Long years ago, I read Jory in (I think) a Fawcett paperback edition. The other day, I happened to see it in a Signet edition, along with two sequels I hadn't read, Mistr Jory and Sherrf Jory. (Those spellings are as they appear on the books. I guess Bass was an early texting pioneer.) For some reason, I bought the books. When I got home, I looked on the Internet and discovered that there was a fourth, Gunfighter Jory, and I figured I'd get a copy of that, too, until I saw this. I figured maybe I didn't need it, after all, but a little searching finally led me to a copy for two bucks, so I ordered it. Then I re-read Jory.

It wasn't as I'd remembered it. Well, that's not entirely true. I just remembered some parts better than others. Jory's a kid, only around 15, whose mother is dead and whose father's a drunk. When someone kills his father, Jory gets revenge. Then he leaves town.

He joins a group of men who are taking a herd of horses to a big ranch for a man named Barron. By the time they arrive, Jory has become The Fastest Gun Alive.

This is a coming-of-age book, and obviously Bass was aiming for a more literary approach than the usual western. Jory dreams a lot, has fevers, and barfs all the time. At the end [SPOILER ALERT], he lights out for the territory, having grown up a little but not enough to accept the responsibilities offered to him. In each of the succeeding books, he learns a little more.

For some reason, I liked this book. I can't explain it, but I went right on and read the next two, which I'll report on eventually. For some reason, I've never read any of Bass's Benny Freedman p.i. novels.

Robbie Benson starred in the movie version of Jory, which I've never seen.


  1. Anonymous12:51 PM

    Bill, a heard of horses?

  2. The movie must be a winner. B.J. Thomas is listed as playing "Jocko". All his other movie credits are "song performer".

    It might be interesting if it could be seen.

  3. In the novel, Jocko is the trick shooter who teaches Jory all his moves. It would indeed be interesting to see Thomas's gun handling.

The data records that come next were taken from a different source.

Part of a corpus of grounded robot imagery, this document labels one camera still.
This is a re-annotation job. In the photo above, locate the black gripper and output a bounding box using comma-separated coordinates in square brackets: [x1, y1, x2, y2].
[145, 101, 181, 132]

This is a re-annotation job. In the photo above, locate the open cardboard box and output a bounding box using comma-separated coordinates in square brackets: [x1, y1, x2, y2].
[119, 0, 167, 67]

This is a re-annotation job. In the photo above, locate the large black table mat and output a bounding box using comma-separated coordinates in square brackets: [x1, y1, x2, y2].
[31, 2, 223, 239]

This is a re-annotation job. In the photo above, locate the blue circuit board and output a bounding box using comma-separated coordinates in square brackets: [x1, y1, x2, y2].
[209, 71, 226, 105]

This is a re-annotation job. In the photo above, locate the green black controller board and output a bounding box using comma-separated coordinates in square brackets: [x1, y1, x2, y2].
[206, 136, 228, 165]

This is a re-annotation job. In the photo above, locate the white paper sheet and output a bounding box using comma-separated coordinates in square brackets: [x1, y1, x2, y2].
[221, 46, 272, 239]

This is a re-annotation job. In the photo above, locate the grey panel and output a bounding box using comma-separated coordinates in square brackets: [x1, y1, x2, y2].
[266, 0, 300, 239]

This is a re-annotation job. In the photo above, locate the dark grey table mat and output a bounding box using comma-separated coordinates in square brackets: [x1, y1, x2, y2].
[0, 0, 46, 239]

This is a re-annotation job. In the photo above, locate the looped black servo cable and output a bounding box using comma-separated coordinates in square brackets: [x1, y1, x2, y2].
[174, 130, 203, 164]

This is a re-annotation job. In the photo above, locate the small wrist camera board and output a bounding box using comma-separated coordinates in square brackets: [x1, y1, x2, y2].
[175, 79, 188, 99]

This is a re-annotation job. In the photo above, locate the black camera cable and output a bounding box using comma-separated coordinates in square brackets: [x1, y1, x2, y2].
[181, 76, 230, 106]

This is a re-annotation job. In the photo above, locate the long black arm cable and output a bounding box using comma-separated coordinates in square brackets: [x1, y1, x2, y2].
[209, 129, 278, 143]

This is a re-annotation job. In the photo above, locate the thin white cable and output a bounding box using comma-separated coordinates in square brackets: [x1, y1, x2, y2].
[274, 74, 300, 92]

  4. Darren Mitchell5:36 PM

    When I was a child, twelve years old or younger, I joined the Western Book Club, or Wild West Book Club, or something like that. Anyway, it was basically BOMC with a Western theme. The introductory offer was something like five books for a dime. One of the books I orderd was Jory, in hardback, because the cover showed a holster and gun around the word Jory. I vividly remember a scene at the lake involving Barron's daughter, whose body Jory was hired to guard.

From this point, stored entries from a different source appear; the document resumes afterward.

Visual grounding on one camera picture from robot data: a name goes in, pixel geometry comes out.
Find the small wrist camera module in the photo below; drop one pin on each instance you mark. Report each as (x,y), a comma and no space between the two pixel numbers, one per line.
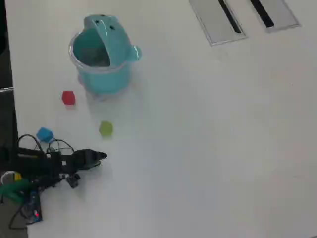
(73,181)

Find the controller board with red LED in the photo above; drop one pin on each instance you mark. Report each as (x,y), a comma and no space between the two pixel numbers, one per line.
(32,208)

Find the blue lego block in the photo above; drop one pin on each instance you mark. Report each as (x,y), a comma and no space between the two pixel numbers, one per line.
(44,134)

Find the teal whale-shaped bin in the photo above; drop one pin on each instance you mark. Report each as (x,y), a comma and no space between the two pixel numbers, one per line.
(104,79)

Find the green table clamp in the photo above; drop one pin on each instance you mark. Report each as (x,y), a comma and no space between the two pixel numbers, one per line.
(12,189)

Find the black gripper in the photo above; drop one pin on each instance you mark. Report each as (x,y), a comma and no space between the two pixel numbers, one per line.
(73,161)

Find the red lego block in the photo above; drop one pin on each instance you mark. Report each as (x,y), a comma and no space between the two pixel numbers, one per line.
(68,97)

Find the white and yellow tape roll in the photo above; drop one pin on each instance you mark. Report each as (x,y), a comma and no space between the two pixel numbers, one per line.
(10,176)

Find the green lego block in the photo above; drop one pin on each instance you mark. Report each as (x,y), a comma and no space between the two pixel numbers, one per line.
(106,128)

  5. There are a couple of scenes like that in each book. I wonder if JORY was the first "adult western."

  6. Brian Garfield's "Sliphammer" and "Gun Down" had sexually explicit scenes. They were published in 1970 and 1971, respectively. I always considered them sort of the forerunners of the adult Westerns (Brian Garfield might disagree, for perfectly valid reasons). Did they or "Jory" arrive first?

    Milton Bass published a book review or reviews from which Gold Medal pulled quotes for the covers of the Matt Helm books in the old days. Bass said something to the effect that Helm "shows Jimmy Bond up for the London fop he is."

  7. I think JORY's from 1969.

  8. I first read "Jory" when I was 22 and loved it. Recently obtained all four books in the series AND the movie. Enjoyed them all over again... at age 66!

  9. Good stuff, and I enjoyed them all again at about the same age.